Saved data entries
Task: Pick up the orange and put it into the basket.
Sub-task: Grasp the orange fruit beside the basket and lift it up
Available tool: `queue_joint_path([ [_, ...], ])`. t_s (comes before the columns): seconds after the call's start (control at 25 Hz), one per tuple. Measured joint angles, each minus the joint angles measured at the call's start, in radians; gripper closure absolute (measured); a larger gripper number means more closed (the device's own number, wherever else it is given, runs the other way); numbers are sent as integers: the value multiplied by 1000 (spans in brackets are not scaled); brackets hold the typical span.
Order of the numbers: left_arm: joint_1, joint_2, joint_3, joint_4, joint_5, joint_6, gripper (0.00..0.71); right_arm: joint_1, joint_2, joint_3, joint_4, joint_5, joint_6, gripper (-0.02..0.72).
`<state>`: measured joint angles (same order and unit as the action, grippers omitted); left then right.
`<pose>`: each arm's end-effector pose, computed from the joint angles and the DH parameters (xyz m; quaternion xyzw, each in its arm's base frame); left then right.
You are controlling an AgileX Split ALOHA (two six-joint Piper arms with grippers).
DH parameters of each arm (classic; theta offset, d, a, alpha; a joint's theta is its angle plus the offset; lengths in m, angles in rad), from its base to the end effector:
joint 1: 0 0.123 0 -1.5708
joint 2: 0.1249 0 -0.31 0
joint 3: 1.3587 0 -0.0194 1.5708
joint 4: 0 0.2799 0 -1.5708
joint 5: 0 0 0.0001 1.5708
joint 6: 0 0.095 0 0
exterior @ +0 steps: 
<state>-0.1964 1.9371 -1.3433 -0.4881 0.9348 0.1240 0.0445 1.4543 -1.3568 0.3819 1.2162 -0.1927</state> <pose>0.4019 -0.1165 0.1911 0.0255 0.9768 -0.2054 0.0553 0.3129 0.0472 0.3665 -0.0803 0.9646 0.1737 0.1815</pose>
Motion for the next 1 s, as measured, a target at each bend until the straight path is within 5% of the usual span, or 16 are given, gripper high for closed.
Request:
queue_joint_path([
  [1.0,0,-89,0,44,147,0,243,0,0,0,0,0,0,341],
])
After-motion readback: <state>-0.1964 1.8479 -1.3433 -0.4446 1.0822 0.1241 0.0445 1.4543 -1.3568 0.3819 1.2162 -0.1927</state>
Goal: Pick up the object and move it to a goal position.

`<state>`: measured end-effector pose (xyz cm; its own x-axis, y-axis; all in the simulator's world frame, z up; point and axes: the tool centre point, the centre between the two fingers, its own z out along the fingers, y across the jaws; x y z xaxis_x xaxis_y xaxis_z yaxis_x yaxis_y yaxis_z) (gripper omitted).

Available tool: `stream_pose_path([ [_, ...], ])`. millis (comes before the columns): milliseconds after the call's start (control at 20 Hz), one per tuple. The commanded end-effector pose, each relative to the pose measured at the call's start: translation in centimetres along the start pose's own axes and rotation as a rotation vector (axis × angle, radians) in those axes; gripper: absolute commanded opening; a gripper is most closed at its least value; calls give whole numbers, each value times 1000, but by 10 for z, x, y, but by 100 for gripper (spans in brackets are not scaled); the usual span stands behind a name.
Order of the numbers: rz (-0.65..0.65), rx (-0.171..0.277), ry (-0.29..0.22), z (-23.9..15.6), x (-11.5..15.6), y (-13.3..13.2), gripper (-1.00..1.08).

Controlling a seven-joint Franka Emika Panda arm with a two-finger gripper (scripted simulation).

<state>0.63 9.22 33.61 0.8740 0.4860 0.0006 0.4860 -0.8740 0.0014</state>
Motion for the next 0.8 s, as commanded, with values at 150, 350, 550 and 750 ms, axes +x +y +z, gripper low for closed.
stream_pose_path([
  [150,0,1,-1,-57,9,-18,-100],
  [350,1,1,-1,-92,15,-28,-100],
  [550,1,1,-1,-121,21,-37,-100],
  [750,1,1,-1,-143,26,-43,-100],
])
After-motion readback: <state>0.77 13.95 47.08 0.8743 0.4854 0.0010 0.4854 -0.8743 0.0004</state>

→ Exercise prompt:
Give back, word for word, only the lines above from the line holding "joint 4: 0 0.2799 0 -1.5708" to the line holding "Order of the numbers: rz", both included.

→ Your response:
joint 4: 0 0.2799 0 -1.5708
joint 5: 0 0 0.0001 1.5708
joint 6: 0 0.095 0 0
exterior @ +0 steps: 
<state>-0.1964 1.9371 -1.3433 -0.4881 0.9348 0.1240 0.0445 1.4543 -1.3568 0.3819 1.2162 -0.1927</state> <pose>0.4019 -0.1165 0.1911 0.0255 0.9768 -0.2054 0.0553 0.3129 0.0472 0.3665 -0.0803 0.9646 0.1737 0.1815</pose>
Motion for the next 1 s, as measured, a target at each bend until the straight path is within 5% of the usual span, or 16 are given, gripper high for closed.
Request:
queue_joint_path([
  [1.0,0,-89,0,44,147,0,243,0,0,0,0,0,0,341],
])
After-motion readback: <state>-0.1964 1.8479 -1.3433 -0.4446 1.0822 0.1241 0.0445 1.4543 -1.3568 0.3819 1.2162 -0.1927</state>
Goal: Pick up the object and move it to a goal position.

`<state>`: measured end-effector pose (xyz cm; its own x-axis, y-axis; all in the simulator's world frame, z up; point and axes: the tool centre point, the centre between the two fingers, its own z out along the fingers, y across the jaws; x y z xaxis_x xaxis_y xaxis_z yaxis_x yaxis_y yaxis_z) (gripper omitted).

Available tool: `stream_pose_path([ [_, ...], ])`. millis (comes before the columns): milliseconds after the call's start (control at 20 Hz), one per tuple. The commanded end-effector pose, each relative to the pose measured at the call's start: translation in centimetres along the start pose's own axes and rotation as a rotation vector (axis × angle, radians) in those axes; gripper: absolute commanded opening; a gripper is most closed at its least value; calls give whole numbers, each value times 1000, but by 10 for z, x, y, but by 100 for gripper (spans in brackets are not scaled); the usual span stands behind a name.
Order of the numbers: rz (-0.65..0.65), rx (-0.171..0.277), ry (-0.29..0.22), z (-23.9..15.6), x (-11.5..15.6), y (-13.3..13.2), gripper (-1.00..1.08).

No further answer is required.